═════ DATA SHOWN ═════
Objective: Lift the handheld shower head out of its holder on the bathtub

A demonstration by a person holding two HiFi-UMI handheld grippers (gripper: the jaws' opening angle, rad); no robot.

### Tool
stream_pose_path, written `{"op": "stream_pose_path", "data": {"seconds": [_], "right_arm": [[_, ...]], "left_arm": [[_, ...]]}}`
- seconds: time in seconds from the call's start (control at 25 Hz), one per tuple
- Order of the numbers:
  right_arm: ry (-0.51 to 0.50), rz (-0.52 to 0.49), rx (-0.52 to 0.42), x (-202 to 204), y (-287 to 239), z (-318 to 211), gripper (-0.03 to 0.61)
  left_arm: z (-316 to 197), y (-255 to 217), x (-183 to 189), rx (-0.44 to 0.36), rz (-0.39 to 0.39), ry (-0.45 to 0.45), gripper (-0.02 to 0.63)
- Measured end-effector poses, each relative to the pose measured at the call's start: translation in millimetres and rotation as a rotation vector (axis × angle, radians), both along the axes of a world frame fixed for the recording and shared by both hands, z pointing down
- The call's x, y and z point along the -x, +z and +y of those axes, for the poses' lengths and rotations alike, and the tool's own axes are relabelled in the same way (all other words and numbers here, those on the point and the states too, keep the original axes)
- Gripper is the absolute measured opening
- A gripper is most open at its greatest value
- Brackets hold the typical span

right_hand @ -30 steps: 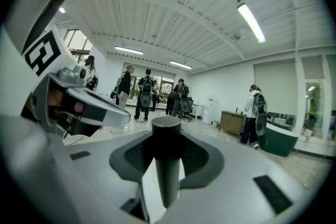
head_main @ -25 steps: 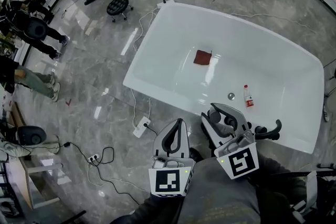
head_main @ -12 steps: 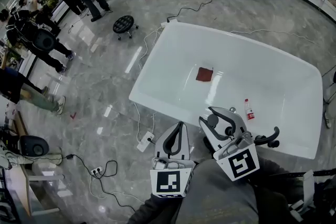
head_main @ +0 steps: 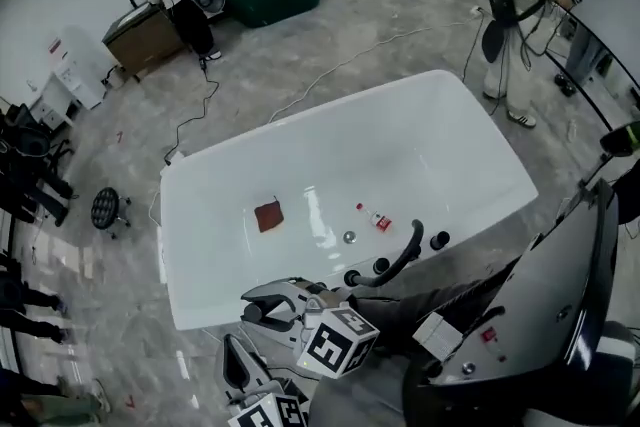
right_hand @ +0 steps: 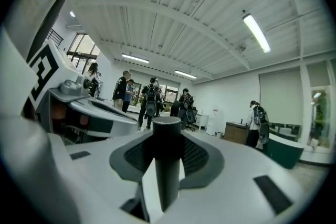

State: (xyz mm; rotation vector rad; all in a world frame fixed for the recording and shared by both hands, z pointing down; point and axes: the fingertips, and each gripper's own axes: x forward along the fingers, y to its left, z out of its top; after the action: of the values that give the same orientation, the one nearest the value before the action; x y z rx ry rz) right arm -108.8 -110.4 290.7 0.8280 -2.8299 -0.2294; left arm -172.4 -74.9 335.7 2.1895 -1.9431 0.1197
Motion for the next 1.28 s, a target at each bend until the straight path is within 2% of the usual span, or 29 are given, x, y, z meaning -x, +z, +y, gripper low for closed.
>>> {"op": "stream_pose_path", "data": {"seconds": [0.2,0.36,0.44,0.52,0.68,0.88,1.12,1.28], "right_arm": [[0.004,0.007,-0.005,-7,-1,14,0.130],[0.034,0.005,-0.013,-38,-5,36,0.130],[0.057,0.007,-0.047,-49,-20,38,0.130],[0.050,0.011,-0.087,-33,-31,36,0.130],[0.024,-0.001,-0.076,3,-26,37,0.130],[0.023,-0.019,-0.066,-3,-15,44,0.130],[0.027,-0.036,-0.131,-3,-32,72,0.130],[0.069,-0.081,-0.122,-14,-47,97,0.130]], "left_arm": [[9,-32,-22,-0.015,-0.035,0.035,0.003],[24,-46,-53,-0.033,-0.049,0.074,0.003],[25,-60,-62,-0.050,-0.057,0.093,0.003],[25,-70,-46,-0.060,-0.053,0.080,0.003],[30,-66,-8,-0.058,-0.062,0.040,0.003],[39,-53,-12,-0.066,-0.074,0.023,0.003],[65,-64,-8,-0.108,-0.083,0.013,0.003],[89,-74,-17,-0.128,-0.099,0.033,0.003]]}}
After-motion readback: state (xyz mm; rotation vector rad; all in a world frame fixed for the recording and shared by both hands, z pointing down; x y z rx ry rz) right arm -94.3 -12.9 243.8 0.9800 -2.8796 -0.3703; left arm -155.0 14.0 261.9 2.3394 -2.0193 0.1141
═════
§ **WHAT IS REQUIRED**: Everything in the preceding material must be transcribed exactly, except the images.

§ **OUTPUT**:
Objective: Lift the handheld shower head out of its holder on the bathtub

A demonstration by a person holding two HiFi-UMI handheld grippers (gripper: the jaws' opening angle, rad); no robot.

### Tool
stream_pose_path, written `{"op": "stream_pose_path", "data": {"seconds": [_], "right_arm": [[_, ...]], "left_arm": [[_, ...]]}}`
- seconds: time in seconds from the call's start (control at 25 Hz), one per tuple
- Order of the numbers:
  right_arm: ry (-0.51 to 0.50), rz (-0.52 to 0.49), rx (-0.52 to 0.42), x (-202 to 204), y (-287 to 239), z (-318 to 211), gripper (-0.03 to 0.61)
  left_arm: z (-316 to 197), y (-255 to 217), x (-183 to 189), rx (-0.44 to 0.36), rz (-0.39 to 0.39), ry (-0.45 to 0.45), gripper (-0.02 to 0.63)
- Measured end-effector poses, each relative to the pose measured at the call's start: translation in millimetres and rotation as a rotation vector (axis × angle, radians), both along the axes of a world frame fixed for the recording and shared by both hands, z pointing down
- The call's x, y and z point along the -x, +z and +y of those axes, for the poses' lengths and rotations alike, and the tool's own axes are relabelled in the same way (all other words and numbers here, those on the point and the states too, keep the original axes)
- Gripper is the absolute measured opening
- A gripper is most open at its greatest value
- Brackets hold the typical span

right_hand @ -30 steps: 
head_main @ -25 steps: 
head_main @ -12 steps: 
head_main @ +0 steps: 
right_hand @ +0 steps: 

State: (xyz mm; rotation vector rad; all in a world frame fixed for the recording and shared by both hands, z pointing down; point and axes: the fingertips, and each gripper's own axes: x forward along the fingers, y to its left, z out of its top; after the action: of the values that give the same orientation, the one nearest the value before the action; x y z rx ry rz) right arm -108.8 -110.4 290.7 0.8280 -2.8299 -0.2294; left arm -172.4 -74.9 335.7 2.1895 -1.9431 0.1197
Motion for the next 1.28 s, a target at each bend until the straight path is within 2% of the usual span, or 29 are given, x, y, z meaning -x, +z, +y, gripper low for closed.
>>> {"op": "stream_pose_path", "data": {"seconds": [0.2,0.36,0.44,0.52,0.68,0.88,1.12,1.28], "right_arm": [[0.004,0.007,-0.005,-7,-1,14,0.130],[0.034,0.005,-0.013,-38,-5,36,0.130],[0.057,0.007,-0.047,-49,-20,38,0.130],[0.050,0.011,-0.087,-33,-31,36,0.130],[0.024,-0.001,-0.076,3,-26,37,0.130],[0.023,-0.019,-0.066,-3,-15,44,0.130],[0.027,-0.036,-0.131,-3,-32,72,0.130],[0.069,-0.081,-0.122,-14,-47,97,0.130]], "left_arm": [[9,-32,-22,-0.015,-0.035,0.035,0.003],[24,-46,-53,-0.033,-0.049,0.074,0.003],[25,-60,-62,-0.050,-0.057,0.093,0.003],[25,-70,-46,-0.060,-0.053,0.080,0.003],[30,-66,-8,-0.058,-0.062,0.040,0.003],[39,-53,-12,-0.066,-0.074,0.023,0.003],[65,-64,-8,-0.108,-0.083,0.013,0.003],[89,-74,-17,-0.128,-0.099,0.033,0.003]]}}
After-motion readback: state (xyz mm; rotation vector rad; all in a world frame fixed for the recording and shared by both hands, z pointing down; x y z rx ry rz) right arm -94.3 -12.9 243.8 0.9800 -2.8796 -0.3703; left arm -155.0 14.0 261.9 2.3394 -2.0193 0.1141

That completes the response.